### Supplied material ###
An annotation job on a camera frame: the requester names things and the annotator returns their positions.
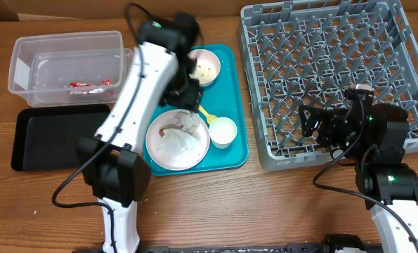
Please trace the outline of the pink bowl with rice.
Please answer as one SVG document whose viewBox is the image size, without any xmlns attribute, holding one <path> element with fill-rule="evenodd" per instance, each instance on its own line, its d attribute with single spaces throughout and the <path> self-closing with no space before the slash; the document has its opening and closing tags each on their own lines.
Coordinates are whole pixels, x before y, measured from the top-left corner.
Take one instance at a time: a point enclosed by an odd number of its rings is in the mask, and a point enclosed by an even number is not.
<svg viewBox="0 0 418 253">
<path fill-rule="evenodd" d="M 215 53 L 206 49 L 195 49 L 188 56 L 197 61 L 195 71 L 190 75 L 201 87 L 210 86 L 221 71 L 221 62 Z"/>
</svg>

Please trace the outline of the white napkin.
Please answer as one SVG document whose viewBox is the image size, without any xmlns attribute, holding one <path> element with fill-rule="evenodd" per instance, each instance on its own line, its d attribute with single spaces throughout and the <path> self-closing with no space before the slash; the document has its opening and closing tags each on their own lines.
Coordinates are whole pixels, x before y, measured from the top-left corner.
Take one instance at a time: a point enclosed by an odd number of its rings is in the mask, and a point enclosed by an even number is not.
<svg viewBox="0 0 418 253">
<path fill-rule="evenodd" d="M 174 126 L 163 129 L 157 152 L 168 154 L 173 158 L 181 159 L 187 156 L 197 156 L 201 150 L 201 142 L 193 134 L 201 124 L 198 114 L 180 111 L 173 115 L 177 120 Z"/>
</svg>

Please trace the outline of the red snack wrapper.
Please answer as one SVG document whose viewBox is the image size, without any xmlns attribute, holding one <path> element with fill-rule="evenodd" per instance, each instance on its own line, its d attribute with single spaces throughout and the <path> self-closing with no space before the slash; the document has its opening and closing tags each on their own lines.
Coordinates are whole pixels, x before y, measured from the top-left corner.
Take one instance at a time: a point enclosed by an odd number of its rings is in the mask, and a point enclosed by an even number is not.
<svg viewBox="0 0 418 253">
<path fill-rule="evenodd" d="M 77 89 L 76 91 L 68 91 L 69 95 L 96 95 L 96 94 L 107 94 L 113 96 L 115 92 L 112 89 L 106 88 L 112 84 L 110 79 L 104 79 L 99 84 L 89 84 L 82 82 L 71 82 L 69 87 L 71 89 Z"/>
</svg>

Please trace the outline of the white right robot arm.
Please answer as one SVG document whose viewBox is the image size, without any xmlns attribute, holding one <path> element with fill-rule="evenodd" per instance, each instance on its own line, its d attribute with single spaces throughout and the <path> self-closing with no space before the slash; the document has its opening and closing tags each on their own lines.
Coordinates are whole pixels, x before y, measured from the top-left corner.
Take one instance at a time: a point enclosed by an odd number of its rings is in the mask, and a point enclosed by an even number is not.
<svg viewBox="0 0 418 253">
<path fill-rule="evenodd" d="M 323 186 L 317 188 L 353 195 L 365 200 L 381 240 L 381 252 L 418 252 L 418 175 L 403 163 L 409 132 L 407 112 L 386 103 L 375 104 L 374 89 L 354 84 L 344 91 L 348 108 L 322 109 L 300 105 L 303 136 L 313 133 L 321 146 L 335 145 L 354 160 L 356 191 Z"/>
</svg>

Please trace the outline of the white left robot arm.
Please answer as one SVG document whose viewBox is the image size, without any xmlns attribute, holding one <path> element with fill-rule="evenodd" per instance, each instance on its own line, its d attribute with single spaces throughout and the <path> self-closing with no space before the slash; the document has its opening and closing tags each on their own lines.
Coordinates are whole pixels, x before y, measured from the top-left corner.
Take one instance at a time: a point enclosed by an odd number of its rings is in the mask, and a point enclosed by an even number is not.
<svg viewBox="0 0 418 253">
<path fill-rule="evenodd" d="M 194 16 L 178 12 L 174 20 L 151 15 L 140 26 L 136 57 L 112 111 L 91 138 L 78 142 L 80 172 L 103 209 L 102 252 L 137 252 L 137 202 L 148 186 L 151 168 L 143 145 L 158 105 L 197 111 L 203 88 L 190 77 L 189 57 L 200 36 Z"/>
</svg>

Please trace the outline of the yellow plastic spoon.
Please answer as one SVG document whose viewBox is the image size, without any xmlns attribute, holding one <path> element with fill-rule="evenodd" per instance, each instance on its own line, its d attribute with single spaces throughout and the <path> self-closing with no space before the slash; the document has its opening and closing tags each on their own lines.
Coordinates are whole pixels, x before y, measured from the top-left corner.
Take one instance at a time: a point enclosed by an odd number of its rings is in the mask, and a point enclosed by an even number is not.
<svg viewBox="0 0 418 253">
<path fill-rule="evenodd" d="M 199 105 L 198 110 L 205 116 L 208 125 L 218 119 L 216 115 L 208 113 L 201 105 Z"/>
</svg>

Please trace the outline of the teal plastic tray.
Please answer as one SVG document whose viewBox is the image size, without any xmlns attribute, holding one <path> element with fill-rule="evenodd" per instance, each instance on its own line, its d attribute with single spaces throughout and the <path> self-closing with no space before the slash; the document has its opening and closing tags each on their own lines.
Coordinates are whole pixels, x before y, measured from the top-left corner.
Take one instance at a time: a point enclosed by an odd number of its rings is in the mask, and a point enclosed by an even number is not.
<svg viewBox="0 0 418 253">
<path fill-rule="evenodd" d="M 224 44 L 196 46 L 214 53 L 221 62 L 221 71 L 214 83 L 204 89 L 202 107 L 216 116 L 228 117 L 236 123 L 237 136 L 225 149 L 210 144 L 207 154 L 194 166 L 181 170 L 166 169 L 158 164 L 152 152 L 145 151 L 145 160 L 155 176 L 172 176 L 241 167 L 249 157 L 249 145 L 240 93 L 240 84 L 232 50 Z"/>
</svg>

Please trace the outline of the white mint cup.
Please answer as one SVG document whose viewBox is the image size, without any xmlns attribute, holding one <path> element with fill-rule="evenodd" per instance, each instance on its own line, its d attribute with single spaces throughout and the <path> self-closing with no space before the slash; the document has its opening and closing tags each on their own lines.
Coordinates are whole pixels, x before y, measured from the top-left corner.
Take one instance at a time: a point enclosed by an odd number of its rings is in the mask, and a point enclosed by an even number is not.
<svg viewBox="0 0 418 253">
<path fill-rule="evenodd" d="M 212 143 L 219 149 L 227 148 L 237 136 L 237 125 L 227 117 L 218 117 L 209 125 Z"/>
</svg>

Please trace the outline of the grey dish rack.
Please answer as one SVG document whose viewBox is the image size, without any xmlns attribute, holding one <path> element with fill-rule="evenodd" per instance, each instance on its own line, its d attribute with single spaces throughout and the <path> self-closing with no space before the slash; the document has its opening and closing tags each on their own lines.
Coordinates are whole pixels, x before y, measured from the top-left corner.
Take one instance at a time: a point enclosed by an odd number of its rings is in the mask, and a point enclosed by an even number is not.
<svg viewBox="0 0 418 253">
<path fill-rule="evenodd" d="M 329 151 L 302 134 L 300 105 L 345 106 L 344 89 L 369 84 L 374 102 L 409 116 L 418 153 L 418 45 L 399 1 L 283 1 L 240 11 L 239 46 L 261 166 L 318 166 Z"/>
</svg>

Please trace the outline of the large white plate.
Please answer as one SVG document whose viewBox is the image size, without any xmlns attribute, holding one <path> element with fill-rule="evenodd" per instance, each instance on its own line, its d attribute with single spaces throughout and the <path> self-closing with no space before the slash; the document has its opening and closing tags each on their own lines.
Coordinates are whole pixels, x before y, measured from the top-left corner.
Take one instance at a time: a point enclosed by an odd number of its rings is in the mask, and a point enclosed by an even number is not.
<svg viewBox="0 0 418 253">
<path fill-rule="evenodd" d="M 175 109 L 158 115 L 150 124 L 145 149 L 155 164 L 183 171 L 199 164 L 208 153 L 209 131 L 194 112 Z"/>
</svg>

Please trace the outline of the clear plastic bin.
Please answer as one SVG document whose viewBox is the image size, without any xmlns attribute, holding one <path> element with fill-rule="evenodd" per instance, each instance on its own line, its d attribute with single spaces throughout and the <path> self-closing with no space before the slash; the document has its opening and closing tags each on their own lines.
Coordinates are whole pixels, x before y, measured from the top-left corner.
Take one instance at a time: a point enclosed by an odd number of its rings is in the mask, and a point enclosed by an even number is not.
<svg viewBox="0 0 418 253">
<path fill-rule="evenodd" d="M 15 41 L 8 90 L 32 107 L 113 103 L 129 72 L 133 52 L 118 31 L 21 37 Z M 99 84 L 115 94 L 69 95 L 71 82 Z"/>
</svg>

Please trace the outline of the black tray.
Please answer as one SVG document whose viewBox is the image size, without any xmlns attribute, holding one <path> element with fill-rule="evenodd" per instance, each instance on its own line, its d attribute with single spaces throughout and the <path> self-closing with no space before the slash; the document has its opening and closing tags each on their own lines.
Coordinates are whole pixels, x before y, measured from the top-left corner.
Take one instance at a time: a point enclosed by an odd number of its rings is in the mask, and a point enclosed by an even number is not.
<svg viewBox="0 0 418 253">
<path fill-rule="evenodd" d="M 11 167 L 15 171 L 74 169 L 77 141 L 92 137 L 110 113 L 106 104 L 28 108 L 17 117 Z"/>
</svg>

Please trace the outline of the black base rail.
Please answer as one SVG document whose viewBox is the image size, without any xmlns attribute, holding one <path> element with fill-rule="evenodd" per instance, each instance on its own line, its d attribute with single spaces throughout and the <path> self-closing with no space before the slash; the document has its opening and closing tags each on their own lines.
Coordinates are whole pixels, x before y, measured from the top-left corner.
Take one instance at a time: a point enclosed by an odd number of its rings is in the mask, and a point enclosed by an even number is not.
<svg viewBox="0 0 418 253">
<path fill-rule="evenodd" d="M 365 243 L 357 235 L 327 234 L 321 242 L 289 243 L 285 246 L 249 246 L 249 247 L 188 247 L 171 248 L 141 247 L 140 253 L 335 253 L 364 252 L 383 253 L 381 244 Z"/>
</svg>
###
Once a line of the records is found to contain "tray", copy it out.

Written solution:
Please trace the outline of the teal plastic tray.
Please trace the outline of the black tray.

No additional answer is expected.